The full letter , also sent to Michel Barnier, EU chief Brexit negotiator, Charles Michel, European Council president, and David Sassoli, European Parliament president, is attached in full:
Dear President Von der Leyen,
I am writing on behalf of the hundreds of members and supporters of the European Movement in Scotland to let you, and all our EU friends and partners, know that we dissociate ourselves entirely from the reckless behaviour of the United Kingdom Government.
We share the view of the European Union that the Internal Market Bill is a breach of the undertaking in the Withdrawal Agreement to negotiate in good faith. It puts at risk the rule of law, it jeopardises arrangements for the continuation of peace on the island of Ireland and makes more likely a no deal outcome to the EU/UK trade negotiations. We utterly condemn this disgraceful and underhand proposal and support the EU’s demand that international law is upheld. It is not in our name.
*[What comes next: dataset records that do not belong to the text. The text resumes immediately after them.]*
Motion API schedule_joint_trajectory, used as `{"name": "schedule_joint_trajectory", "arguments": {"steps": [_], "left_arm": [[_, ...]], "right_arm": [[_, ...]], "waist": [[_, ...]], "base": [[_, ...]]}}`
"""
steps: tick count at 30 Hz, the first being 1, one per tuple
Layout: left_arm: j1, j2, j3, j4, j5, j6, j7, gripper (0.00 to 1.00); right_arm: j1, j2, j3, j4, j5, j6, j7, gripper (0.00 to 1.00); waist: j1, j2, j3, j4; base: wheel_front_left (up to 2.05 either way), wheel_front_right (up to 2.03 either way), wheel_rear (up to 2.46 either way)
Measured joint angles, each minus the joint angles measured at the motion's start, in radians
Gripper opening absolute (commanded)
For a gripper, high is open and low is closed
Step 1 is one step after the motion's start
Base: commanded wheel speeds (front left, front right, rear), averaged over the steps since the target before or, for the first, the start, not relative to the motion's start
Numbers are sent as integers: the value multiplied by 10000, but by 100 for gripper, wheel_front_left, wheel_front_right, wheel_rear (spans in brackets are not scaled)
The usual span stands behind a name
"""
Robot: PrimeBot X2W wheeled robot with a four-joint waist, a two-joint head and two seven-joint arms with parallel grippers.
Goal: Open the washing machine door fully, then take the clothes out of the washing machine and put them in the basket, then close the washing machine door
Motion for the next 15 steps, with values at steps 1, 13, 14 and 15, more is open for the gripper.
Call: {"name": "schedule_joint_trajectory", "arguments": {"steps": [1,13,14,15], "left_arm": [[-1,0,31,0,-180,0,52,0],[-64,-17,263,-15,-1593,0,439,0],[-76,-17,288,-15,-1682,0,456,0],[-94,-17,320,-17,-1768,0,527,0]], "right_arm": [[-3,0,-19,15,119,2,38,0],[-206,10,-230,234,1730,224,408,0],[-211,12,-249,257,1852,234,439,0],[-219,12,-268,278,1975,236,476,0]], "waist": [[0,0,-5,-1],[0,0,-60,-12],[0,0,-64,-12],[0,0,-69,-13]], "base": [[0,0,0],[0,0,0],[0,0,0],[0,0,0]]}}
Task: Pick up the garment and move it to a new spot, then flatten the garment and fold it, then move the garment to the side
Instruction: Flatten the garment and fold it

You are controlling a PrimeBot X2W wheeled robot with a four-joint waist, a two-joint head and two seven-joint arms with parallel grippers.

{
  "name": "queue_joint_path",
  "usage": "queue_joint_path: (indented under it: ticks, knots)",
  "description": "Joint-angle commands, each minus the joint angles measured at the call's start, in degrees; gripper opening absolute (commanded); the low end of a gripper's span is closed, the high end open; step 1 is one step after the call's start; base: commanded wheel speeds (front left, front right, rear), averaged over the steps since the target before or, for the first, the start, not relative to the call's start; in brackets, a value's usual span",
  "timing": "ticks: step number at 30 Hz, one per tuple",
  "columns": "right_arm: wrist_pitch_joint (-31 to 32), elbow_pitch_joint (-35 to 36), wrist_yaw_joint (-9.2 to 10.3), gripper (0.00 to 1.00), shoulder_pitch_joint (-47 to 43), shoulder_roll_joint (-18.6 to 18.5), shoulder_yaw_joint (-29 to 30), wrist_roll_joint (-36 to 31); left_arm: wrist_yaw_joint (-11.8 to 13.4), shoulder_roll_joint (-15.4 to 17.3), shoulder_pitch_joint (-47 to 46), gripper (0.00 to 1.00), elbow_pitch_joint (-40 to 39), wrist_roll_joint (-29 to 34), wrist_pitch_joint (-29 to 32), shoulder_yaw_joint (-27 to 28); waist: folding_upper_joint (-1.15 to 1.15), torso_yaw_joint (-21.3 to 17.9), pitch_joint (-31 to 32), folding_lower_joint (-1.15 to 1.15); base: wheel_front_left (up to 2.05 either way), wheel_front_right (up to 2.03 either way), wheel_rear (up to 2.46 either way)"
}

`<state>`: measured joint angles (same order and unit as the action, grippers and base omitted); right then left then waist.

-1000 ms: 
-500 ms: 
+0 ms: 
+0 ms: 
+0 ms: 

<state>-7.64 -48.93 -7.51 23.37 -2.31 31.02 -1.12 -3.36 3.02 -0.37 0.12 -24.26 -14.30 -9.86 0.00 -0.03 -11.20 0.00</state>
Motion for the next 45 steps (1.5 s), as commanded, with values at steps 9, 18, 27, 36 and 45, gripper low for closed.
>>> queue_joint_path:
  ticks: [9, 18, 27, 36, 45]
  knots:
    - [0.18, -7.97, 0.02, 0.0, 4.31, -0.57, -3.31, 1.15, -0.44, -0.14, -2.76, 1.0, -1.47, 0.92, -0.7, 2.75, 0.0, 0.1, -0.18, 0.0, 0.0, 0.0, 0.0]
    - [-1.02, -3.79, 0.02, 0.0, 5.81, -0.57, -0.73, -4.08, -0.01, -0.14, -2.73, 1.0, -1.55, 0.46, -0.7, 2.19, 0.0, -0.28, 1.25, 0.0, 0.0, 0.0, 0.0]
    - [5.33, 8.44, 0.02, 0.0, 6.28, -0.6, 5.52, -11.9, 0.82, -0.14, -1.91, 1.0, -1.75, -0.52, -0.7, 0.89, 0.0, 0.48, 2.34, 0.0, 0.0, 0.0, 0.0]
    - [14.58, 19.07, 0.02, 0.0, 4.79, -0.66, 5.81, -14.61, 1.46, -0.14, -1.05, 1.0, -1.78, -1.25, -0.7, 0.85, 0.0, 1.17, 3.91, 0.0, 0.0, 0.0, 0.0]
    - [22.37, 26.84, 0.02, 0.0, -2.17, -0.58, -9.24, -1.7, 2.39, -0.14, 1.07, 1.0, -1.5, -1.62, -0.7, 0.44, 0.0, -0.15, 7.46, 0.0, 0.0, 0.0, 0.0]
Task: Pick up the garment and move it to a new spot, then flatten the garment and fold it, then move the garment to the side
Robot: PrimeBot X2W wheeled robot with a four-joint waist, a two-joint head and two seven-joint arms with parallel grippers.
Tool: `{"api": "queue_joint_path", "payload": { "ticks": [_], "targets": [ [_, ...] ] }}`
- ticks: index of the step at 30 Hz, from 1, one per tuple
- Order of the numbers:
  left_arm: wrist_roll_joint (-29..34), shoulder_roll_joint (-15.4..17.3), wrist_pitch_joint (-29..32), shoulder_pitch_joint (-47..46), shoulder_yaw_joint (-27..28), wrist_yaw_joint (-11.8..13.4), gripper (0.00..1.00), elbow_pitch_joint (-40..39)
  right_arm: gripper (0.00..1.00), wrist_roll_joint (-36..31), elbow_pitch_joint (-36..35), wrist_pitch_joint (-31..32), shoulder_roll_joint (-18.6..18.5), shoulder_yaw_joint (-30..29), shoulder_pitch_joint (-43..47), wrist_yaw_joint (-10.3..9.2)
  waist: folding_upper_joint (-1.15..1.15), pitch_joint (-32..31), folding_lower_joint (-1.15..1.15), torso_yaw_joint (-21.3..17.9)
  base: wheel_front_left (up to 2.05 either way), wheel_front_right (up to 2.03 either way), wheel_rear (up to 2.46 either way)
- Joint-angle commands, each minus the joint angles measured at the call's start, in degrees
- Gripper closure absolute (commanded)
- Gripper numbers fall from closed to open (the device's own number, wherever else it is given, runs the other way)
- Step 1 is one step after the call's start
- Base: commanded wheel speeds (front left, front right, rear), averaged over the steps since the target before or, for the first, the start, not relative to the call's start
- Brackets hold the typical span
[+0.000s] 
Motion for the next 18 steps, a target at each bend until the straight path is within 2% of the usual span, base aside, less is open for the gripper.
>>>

In addition, we want to express our concern that the democratic settlement in Scotland is being undermined by this same legislation. As analysis by the Centre on Constitutional Change makes clear, the Internal Market Bill gives UK ministers new powers to control a wide range of devolved matters.
The devolved nations are to have no role in defining the internal market. UK Ministers will gain sweeping powers and can get more, through statutory instrument rather than fully scrutinised primary legislation.
The mutual recognition principle in the Bill means that goods, services and professionals meeting the standards of any part of the UK can be traded or work in all the others, and as England is by far the largest part, and the UK Government sets the rules there, it will decide. This is not a partnership of equals.
Further powers are given to UK ministers to spend in devolved areas. UK ministers can also decide the conditions of such spending. So the UK will gain more powers and it will exercise them on its own. There is no equivalent in the UK to the binding subsidiarity and proportionality principles in the EU. The Scottish Parliament and the Scottish Government are having their powers cut against the democratic will of the voters of Scotland. This Bill is an assault on democracy.
We in the European Movement in Scotland campaign relentlessly for membership of Scotland, and the wider UK, in the EU and for EU values of democracy, the rule of law, international solidarity etc. You will know that the voters of Scotland chose by a significant majority in the 2016 referendum to Remain in the EU. We ask that our friends and partners in Europe leave a light on for Scotland’s European future.
I am writing in similar terms to M. Barnier, to the President of the European Council and to the President of the European Parliament.